## The task
Skip all lines in the entries below that come before the one containing "Could you point to the person's right leg". Repeat that line and the rest exactly.

## Source data

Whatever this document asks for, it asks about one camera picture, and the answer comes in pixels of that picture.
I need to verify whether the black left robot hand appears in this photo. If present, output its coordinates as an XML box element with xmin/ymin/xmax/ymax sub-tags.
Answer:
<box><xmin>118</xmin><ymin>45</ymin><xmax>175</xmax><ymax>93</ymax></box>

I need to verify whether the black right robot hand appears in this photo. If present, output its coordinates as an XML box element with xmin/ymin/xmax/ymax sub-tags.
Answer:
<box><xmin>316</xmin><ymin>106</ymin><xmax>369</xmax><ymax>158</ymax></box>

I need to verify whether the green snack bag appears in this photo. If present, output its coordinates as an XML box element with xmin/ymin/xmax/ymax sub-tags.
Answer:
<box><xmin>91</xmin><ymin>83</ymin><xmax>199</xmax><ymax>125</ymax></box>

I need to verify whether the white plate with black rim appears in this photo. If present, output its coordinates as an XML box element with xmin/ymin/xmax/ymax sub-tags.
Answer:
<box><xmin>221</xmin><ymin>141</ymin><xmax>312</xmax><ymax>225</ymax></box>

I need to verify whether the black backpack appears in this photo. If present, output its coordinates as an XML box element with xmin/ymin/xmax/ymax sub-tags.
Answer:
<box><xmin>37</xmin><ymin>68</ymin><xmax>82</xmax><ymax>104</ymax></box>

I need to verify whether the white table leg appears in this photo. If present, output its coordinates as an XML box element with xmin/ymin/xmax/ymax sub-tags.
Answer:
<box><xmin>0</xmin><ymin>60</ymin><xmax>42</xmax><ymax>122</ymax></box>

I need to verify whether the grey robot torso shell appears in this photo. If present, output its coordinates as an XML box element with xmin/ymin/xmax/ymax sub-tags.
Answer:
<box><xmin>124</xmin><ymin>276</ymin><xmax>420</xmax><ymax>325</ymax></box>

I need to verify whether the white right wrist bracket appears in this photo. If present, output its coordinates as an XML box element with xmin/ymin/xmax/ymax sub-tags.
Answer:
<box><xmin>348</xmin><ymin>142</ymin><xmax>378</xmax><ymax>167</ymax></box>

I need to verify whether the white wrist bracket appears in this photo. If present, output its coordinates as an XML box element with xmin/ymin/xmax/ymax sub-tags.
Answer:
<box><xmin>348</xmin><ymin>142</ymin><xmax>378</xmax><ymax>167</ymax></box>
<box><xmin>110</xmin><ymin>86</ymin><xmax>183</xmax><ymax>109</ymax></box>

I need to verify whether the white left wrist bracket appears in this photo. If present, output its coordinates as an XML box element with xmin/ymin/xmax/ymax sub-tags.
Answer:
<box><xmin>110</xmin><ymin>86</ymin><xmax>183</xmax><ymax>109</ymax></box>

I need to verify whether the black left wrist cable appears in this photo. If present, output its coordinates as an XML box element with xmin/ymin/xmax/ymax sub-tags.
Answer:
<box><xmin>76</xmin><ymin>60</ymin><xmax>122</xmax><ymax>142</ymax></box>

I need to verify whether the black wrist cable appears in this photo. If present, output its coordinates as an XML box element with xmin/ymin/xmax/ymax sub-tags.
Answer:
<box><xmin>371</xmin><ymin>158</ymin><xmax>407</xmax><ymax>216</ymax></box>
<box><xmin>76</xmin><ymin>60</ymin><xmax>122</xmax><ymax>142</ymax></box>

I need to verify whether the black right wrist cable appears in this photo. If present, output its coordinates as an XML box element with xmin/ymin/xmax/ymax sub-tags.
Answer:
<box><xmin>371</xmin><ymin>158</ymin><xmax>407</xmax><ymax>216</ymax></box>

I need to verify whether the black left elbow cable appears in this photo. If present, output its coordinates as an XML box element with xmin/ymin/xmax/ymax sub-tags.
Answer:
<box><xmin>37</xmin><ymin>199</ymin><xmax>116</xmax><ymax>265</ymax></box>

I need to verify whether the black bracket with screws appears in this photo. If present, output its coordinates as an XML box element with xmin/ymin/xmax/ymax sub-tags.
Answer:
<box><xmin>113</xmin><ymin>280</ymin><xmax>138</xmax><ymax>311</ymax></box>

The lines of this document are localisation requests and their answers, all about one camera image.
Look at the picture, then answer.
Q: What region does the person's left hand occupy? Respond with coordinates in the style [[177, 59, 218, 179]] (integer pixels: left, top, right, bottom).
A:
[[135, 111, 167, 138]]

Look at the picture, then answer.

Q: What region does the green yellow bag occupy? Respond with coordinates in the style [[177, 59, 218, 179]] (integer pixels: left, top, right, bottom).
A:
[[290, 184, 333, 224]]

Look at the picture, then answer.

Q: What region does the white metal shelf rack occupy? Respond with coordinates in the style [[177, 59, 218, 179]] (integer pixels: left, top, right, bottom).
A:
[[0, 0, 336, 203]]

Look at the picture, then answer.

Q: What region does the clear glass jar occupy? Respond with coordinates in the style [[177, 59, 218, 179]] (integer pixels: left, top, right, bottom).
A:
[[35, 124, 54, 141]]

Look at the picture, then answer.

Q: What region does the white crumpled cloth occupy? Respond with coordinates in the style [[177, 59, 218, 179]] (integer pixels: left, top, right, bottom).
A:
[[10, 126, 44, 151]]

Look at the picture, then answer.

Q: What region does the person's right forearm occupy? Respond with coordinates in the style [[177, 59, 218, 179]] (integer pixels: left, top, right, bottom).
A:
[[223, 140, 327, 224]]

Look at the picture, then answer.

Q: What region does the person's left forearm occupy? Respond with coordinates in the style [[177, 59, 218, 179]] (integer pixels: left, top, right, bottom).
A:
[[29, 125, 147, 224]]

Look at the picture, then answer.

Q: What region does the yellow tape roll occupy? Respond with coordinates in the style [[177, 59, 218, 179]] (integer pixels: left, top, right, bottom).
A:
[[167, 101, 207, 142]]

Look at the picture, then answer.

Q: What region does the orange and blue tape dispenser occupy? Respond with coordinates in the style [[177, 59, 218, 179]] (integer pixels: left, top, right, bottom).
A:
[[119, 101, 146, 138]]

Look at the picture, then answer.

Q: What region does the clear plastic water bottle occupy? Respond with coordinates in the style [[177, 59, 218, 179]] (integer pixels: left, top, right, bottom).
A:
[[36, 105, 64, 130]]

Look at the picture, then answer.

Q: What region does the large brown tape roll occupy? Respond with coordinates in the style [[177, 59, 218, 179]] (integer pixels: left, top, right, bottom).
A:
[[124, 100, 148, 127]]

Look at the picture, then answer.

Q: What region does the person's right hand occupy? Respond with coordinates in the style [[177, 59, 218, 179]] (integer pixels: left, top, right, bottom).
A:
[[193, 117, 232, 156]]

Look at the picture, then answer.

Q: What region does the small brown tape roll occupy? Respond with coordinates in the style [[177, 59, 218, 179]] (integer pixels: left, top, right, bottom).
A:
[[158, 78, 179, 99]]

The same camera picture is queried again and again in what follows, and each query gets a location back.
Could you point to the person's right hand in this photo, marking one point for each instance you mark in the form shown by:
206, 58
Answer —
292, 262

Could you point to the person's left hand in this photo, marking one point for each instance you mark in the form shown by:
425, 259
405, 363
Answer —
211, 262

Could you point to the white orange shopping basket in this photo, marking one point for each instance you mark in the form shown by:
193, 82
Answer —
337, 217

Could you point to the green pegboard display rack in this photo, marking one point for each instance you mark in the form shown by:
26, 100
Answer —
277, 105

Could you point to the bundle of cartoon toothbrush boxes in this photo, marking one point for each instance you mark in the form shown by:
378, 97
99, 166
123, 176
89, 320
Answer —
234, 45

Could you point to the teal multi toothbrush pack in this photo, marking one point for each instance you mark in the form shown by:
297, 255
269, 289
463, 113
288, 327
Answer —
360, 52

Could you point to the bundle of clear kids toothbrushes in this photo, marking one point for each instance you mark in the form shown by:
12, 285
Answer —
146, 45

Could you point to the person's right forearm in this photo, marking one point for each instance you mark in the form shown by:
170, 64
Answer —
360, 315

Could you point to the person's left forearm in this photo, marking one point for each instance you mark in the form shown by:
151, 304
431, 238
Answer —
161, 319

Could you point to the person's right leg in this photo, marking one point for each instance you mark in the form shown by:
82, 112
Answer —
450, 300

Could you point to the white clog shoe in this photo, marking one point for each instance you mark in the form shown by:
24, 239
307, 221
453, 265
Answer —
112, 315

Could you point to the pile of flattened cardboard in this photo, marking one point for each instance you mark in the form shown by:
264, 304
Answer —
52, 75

## Completed exercise
Could you point to the person's right leg in this photo, marking one point for each instance you mark in the form shown by:
82, 112
Answer —
450, 300

Could you point to the white clog shoe in this photo, marking one point for each instance you mark in the form shown by:
24, 239
307, 221
453, 265
Answer —
112, 315

Could you point to the pile of flattened cardboard in this photo, marking one point for each instance you mark in the form shown by:
264, 304
Answer —
52, 75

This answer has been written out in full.